Tag: holds

  • House Education and Workforce Committee Holds Hearing on NLRB and Student Athletes

    House Education and Workforce Committee Holds Hearing on NLRB and Student Athletes

    by CUPA-HR | April 10, 2025

    On April 8, the House Education and Workforce Committee held a hearing titled, “Game Changer: The NLRB, Student-Athletes, and the Future of College Sports.” The hearing focused on the employment classification status of student athletes at institutions of higher education.

    The witnesses at the hearing included Daniel L. Nash, shareholder at Littler; Morgyn Wynne, former softball student athlete at Oklahoma State University; Ramogi Huma, executive director at the National College Players Association; and Jacqie McWilliams Parker, commissioner at the Central Intercollegiate Athletic Association.

    Majority Concerns with Employee Classification

    Republican committee members argued that the classification of student athletes as employees could alter college athletics to the detriment of institutions and student athletes alike. Confirmed by witness testimony, the majority discussed that employee classification for and unionization by student athletes could trigger unintended consequences for the athletes, such as fewer benefits, losing scholarships based on poor performance, having scholarships taxed as taxable income, and losing training support, mental health services, and media and career support. Further, they highlighted that employee classification could strain athletic department resources; McWilliams Parker stated that athletic departments would need to consider whether they could continue to sustain certain sports and provide scholarships to students.

    The majority also discussed the legislative and regulatory landscape surrounding this issue. In his opening statement, Chair Rick Allen (R-GA) discussed the memo from former General Counsel of the National Labor Relations Board (NLRB) Jennifer Abruzzo regarding the Biden-era NLRB’s position that student athletes are employees and are afforded statutory protections under the National Labor Relations Act (NLRA). Notably, the memo has since been revoked by the Trump administration’s acting general counsel at the NLRB. Further, in response to questioning from the chair of the full committee, Tim Walberg (R-MI), Nash clarified that existing labor laws are clear that revenue received by an organization is not a factor in determining employee status.

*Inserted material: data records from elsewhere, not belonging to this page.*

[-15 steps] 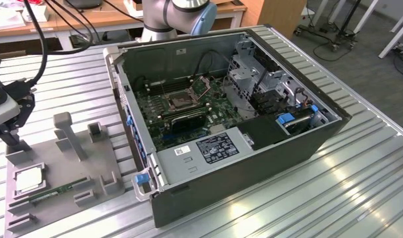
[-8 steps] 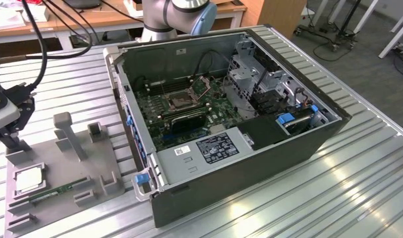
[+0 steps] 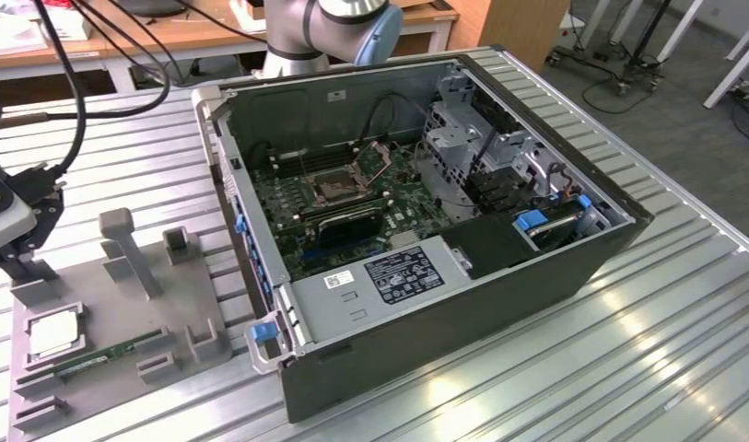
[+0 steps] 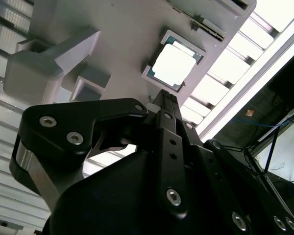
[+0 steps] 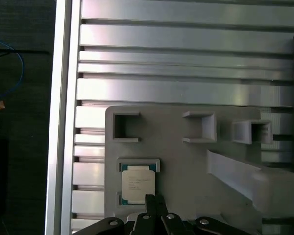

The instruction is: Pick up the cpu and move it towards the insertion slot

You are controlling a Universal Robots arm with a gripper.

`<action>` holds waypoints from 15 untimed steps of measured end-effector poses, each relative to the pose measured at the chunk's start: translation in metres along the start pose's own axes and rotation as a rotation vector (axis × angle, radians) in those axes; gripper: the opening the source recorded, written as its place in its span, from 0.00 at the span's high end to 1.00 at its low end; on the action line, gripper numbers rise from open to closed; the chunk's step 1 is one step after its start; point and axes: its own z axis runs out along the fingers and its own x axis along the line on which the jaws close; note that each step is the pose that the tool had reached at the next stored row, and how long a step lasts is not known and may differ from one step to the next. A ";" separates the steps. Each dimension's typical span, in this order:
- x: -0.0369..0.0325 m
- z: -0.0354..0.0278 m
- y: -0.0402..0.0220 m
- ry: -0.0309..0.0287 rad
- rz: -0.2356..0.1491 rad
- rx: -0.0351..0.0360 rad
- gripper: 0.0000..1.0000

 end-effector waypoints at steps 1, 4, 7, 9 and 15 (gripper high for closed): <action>0.0009 0.0010 0.0000 0.0000 0.000 0.0000 0.89; 0.0039 0.0043 -0.0002 0.0001 0.000 0.0001 0.89; 0.0074 0.0077 -0.0006 0.0000 0.000 0.0000 0.89; 0.0090 0.0096 -0.0011 0.0001 0.000 0.0000 0.89; 0.0112 0.0121 -0.0014 0.0001 0.000 0.0000 0.89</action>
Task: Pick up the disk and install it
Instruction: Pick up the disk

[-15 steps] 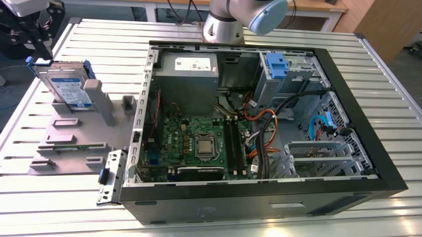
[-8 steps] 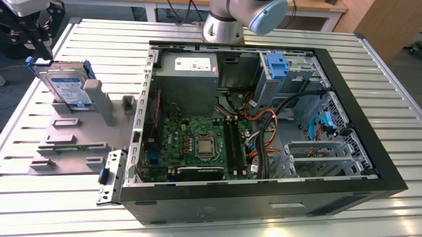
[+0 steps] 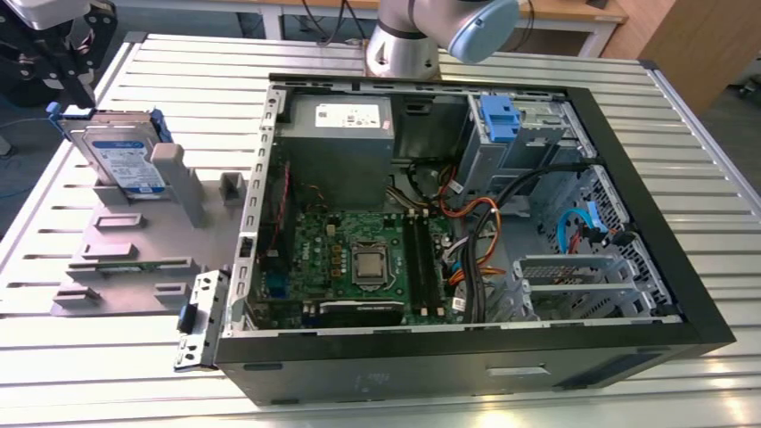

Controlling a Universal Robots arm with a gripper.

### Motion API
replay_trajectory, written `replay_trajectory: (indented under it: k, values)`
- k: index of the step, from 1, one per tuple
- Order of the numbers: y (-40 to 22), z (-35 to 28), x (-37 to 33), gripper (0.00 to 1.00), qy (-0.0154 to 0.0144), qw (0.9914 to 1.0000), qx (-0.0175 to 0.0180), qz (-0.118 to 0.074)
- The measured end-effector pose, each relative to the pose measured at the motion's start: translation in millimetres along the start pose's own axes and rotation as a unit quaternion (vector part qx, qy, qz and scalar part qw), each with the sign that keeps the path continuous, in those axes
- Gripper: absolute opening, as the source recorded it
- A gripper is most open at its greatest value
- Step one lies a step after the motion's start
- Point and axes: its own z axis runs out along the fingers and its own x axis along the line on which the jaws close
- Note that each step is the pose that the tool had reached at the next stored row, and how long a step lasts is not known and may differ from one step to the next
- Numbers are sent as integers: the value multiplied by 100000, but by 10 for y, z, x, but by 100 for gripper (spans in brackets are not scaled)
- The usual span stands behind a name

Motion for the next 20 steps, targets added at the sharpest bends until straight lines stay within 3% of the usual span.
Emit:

    Representative Lisa McClain (R-MI) also discussed her bill, the Protecting Student Athletes Economic Freedom Act, which would codify into law that student athletes are not employees of institutions, athletic conferences or athletic associations, as a solution to the majority’s concerns.

    Minority Argue for Greater Protections for Student Athletes

    Committee Democrats argued that student athletes require greater protection from exploitation. They argued that student athletes generate revenue for their institutions of higher education, conferences and the National Collegiate Athletic Association (NCAA), but fail to be compensated for their work and the amount of time they commit to their team. The members claimed that classifying student athletes as employees and allowing those athletes to collectively bargain would end the exploitation. Huma’s testimony supported committee Democrats advocating that student athletes should be equally able to benefit financially from the revenue they generate.

    CUPA-HR will monitor for future developments on the status of student athletes as discussed during this hearing and keep members apprised of significant policy updates.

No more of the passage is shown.